> [WHAT TO DO] Print only what runs from the line that includes "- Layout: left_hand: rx" to the end of the listing, word for word, and do not include any pictures.

> [PROVIDED MATERIAL]
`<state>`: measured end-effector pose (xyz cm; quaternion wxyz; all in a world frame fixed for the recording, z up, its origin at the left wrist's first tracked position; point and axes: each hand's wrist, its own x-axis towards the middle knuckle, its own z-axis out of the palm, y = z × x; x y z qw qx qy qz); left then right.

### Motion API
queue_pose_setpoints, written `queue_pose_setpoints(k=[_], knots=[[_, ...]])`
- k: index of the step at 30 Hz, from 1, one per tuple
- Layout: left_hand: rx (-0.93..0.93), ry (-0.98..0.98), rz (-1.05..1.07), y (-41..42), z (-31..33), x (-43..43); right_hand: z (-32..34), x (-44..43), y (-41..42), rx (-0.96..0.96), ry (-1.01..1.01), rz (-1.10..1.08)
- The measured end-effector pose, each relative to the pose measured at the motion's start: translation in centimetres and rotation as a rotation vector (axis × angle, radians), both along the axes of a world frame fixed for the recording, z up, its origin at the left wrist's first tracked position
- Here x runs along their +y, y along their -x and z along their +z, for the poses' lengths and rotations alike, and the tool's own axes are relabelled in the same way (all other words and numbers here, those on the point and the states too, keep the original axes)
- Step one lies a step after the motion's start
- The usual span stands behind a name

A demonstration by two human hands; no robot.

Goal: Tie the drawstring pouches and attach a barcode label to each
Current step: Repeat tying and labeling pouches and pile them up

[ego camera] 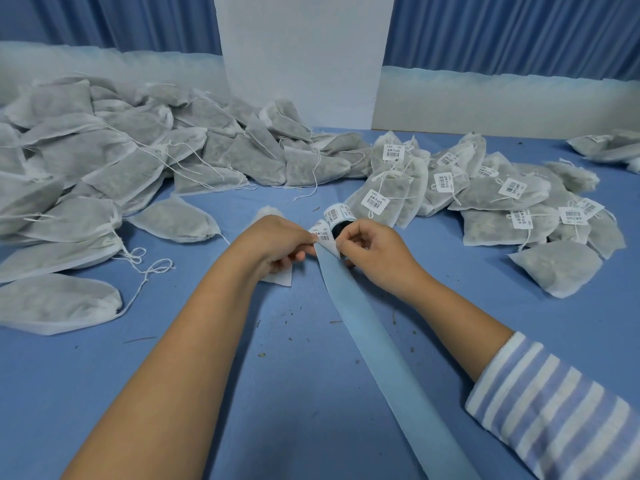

> [RESULT OF THIS EXERCISE]
- Layout: left_hand: rx (-0.93..0.93), ry (-0.98..0.98), rz (-1.05..1.07), y (-41..42), z (-31..33), x (-43..43); right_hand: z (-32..34), x (-44..43), y (-41..42), rx (-0.96..0.96), ry (-1.01..1.01), rz (-1.10..1.08)
- The measured end-effector pose, each relative to the pose measured at the motion's start: translation in centimetres and rotation as a rotation vector (axis × angle, radians), both along the axes of a world frame fixed for the recording, z up, its origin at the left wrist's first tracked position
- Here x runs along their +y, y along their -x and z along their +z, for the poses' lengths and rotations alike, and the tool's own axes are relabelled in the same way (all other words and numbers here, those on the point and the states too, keep the original axes)
- Step one lies a step after the motion's start
- The usual span stands behind a name

A demonstration by two human hands; no robot.

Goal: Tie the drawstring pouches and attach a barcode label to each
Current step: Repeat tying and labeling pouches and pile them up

[ego camera] 

That makes the output complete.